Because the week-2 gate does a different job. Its purpose is to make sure the prototype is on a trajectory that can reach production, and to make the refund clause operational. Without pilot-gate.yml, a six-week engagement only has one decision point at the end, and that point is dominated by sunk-cost bias. With two gates, the week-2 snapshot is an early, cheap decision: continue on a working trajectory, or refund and exit while the cost of switching is small. The week-6 gate is then free to focus on production readiness instead of feasibility.

We're not Anthropic-only. Does this work with Bedrock, Vertex, OpenAI, Azure?

Yes. rubric.yaml has a model_provider field per agent, and pilot-gate.yml reads it to pick the SDK that runs the eval. All five shipped engagements use this file shape, and they span Anthropic direct, Bedrock, Vertex, and OpenAI. The gates never hard-code a provider. This is part of what "model vendor neutral" means in the SOW.

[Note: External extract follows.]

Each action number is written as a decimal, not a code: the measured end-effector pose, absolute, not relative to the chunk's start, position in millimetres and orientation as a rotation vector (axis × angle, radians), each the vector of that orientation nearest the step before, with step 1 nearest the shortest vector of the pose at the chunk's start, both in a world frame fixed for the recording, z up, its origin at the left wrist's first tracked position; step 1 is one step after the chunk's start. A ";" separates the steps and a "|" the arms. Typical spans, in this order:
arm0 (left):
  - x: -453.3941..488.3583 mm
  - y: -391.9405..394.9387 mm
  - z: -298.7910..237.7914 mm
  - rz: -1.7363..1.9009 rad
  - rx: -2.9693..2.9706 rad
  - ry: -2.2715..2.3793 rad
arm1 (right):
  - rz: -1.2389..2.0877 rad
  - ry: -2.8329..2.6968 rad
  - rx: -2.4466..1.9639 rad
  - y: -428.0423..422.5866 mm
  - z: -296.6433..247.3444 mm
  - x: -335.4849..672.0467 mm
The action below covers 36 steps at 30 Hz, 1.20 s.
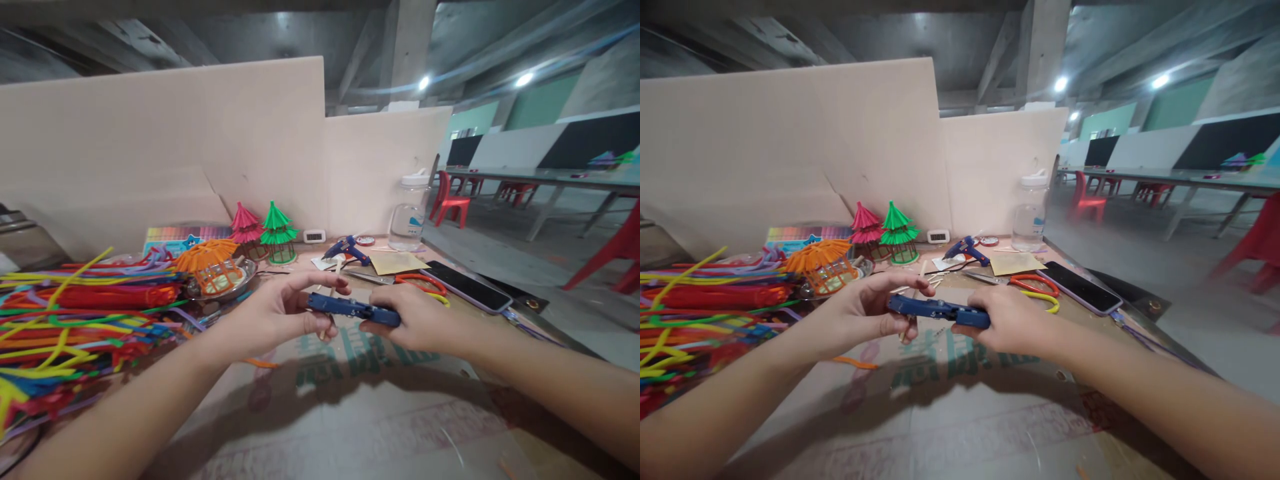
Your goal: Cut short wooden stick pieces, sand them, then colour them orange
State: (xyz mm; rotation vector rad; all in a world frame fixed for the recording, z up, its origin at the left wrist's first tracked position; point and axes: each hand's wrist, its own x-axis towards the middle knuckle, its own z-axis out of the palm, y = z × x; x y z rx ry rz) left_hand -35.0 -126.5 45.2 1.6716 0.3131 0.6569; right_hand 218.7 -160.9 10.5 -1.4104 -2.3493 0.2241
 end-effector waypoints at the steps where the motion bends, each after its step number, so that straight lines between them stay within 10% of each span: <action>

What goes in runbook/<agent>.md and why does production-gate.yml check it?

Five canonical sections, in this order: alerts (what pages who, on which metric, at which threshold); oncall (the rotation, the pager policy); rollback (the exact revert PR template, the flag to flip back to 10 percent); eval-dashboards (links to the trailing-seven-nightly chart and the per_case_regression chart); owner-rotation (who owns the runbook for the next 12 months and how the handoff is re-opened). production-gate.yml's runbook-present job asserts each section is present and the file is at least 300 words. This is what separates "the agent passes the eval" from "the agent is production," and it is a check because otherwise it gets skipped.

We already have an MLOps platform. Do we have to rip it out?

No. rubric.yaml is a YAML file and the two gates are GitHub Actions. They do not compete with your platform, they sit above it. If your platform runs the eval, pilot-gate.yml calls into it; if it hosts the runbook dashboard, the runbook links to it. The only requirement is that the thresholds, the gate config, and the promotion diff live in your repo as text, so a PR (not a UI click) is the unit of change.

How is the promotion PR's merge protected from a surprise change?

Three ways. First, production-gate.yml's diff-contract job fails if any file other than flags/<agent>.yaml is touched. Second, two-of-two reviews are required from the engagement owner and the client lead (CODEOWNERS routes this automatically). Third, the PR's title must match the canonical prefix, so a curious engineer cannot rename it to merge silently. If a stakeholder insists on shipping a prompt tweak with the promotion, that tweak merges first as its own pilot-gate-guarded PR, then the promotion PR is rebased.

How quickly can you set this up in an existing repo?

The six files are a week-1 and week-2 PR pair. Week 1: pilot-gate.yml, rubric.yaml, eval/cases.yaml, flags/<agent>.yaml land in warn-only mode so we can calibrate thresholds against your actual staging traffic. Week 2: the thresholds in rubric.yaml are tightened, pilot-gate.yml becomes a required check, and production-gate.yml lands as a queued required check (it has no effect until the promotion PR exists). That is the whole setup. After week 2, every PR that touches the agent is scored, and every week we are honest about whether the trajectory holds.